In the emergency room at Mercy Hospital a number of years ago, an elderly woman in her nineties arrived by ambulance. She had experienced a bad fall, resulting in a substantial laceration to her forehead. She was disoriented and agitated by the change in surroundings and manifested symptoms of Alzheimer's disease. Her speech was gibberish. The emergency room was very busy, and it took quite a while to get started on suturing the woman's laceration. Because of her lower acuity, she was moved to a position between five other gurneys to await her turn for treatment. This led to even more agitation.
As her turn came for treatment, I set up the necessary equipment. The physician arrived to administer the initial anesthetic to deaden her skin. Mayhem ensued at the attempt to inject the woman's laceration. I threw myself against the gurney to prevent it from tipping as the woman flailed. The situation looked hopeless, and we discussed using sedation to calm her because the laceration was much too involved for the use of steri-strip closures.
In the midst of the chaos, I remembered a friend whose father had passed away with Alzheimer's. Until the end of his life, he was unable to utter a single intelligible word and became lost at his own front door. But if placed in his old church amid the singing of hymns, he sang every word. I decided to sing an old hymn on the chance that the woman had grown up in church. I encouraged the emergency room physician to stand by, ready to inject, and as the physician covered us with the sterile drape, I began a feeble rendition of "The Old Rugged Cross."
To our amazement, the woman's voice rose in perfect pitch, every word crystal clear. Her body relaxed as she focused on the song. While the physician deadened her skin and sutured the wound, the patient and I sang. The woman didn't miss a note or word, and before we came to the end of the last verse, her sutures were completed. As we released the drape, the woman began chuckling and resumed her gibberish. I could only guess that she was saying how much she enjoyed the song.

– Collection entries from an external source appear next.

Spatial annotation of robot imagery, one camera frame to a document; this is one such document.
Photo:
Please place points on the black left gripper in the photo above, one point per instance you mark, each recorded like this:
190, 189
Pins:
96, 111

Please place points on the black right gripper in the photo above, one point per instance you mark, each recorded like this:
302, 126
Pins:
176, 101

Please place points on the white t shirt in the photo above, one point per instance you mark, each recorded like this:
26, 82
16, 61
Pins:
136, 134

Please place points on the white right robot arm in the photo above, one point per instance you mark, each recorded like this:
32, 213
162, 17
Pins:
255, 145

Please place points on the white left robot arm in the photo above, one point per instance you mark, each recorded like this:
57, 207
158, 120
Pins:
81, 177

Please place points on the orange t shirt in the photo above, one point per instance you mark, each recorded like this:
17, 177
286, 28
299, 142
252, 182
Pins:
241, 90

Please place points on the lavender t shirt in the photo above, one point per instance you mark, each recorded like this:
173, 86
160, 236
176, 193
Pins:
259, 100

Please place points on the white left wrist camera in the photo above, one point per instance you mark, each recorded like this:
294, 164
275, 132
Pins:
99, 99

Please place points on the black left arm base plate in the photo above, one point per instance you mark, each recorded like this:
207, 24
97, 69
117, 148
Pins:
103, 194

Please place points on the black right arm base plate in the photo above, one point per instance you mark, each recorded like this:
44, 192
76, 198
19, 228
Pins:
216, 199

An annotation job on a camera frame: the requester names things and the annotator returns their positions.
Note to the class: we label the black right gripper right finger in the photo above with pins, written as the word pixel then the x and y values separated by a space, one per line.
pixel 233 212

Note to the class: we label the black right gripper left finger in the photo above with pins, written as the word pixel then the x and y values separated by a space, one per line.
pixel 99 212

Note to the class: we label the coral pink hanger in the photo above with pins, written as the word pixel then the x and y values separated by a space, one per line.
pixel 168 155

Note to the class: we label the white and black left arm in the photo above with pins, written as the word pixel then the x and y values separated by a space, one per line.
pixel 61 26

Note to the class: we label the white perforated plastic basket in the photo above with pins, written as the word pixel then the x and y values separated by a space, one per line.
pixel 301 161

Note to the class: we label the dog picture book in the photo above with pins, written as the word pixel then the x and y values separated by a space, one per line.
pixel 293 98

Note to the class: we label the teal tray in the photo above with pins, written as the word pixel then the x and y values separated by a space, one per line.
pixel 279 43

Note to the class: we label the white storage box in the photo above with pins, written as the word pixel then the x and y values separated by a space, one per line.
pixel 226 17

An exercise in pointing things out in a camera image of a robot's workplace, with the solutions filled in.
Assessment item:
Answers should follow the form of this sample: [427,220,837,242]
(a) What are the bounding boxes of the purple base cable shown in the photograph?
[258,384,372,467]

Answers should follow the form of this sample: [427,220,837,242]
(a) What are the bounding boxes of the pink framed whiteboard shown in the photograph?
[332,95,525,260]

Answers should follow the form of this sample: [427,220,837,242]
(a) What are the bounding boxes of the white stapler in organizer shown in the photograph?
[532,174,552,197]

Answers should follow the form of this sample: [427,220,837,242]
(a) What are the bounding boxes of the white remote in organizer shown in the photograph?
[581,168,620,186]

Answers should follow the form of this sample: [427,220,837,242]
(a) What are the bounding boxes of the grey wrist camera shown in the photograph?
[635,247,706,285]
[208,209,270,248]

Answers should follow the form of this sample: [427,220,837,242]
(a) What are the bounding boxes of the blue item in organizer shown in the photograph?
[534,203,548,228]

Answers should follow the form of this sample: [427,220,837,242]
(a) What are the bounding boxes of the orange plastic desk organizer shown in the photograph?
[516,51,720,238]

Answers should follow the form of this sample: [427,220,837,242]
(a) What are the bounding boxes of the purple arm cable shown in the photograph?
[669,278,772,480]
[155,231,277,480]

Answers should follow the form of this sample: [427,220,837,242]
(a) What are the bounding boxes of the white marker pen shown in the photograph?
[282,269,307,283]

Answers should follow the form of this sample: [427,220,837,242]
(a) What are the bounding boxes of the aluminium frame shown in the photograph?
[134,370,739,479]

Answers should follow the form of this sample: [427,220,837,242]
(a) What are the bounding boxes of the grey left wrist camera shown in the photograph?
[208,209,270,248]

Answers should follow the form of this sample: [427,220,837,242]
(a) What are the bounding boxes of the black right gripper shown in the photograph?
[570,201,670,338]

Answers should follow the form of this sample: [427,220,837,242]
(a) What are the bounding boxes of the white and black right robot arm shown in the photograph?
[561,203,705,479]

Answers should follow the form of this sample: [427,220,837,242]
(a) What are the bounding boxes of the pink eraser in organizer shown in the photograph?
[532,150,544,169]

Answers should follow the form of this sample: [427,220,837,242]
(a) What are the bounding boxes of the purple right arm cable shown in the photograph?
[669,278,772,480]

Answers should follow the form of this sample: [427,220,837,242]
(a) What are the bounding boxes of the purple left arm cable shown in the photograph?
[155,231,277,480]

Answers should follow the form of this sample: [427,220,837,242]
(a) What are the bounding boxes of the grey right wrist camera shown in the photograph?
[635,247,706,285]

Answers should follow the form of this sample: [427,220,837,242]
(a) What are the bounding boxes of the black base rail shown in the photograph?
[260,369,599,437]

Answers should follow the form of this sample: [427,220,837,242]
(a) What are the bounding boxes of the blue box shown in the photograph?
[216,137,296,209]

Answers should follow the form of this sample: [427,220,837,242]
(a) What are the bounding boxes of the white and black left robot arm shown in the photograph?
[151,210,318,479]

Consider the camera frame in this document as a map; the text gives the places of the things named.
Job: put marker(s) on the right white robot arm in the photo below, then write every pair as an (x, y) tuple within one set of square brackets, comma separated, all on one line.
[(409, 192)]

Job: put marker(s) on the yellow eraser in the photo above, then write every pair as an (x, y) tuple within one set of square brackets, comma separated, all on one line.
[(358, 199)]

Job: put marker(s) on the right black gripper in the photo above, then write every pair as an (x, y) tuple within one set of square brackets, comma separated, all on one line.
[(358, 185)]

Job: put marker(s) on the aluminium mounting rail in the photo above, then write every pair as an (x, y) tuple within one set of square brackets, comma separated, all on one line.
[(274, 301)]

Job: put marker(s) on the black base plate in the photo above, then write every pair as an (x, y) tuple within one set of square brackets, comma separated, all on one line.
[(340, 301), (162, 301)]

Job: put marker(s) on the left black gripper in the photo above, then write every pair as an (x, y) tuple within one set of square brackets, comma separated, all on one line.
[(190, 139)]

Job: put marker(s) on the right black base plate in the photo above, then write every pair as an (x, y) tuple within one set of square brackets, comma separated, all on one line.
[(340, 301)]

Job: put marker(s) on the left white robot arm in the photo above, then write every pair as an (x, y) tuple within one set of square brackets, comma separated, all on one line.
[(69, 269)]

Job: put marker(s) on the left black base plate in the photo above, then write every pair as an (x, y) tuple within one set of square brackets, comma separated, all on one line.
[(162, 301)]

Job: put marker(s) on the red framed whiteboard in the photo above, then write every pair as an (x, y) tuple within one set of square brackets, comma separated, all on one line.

The other patients and staff were quiet as they witnessed the power of Christ in "The Old Rugged Cross." We recognized that something special had just occurred. The expressive art of music and worship had worked better than any sedative could have [horizontal ellipsis] and with no ill side effects!!
Nursing has long endured a great deal of stereotyping and unreal glamorization. The media often presents a negative nursing image. Yet despite the self-centered focus of our current society, nursing remains a caring, giving, rewarding, uplifting, and people-centered profession. My story illustrates God at work in and through nursing. When we place our hearts into what we do and invite God into the moments we spend with patients, into the difficult challenges that arise in every shift, God meets us. He enters and is able to meet our patients in ways we cannot. He takes our nursing care situations and makes them sacred.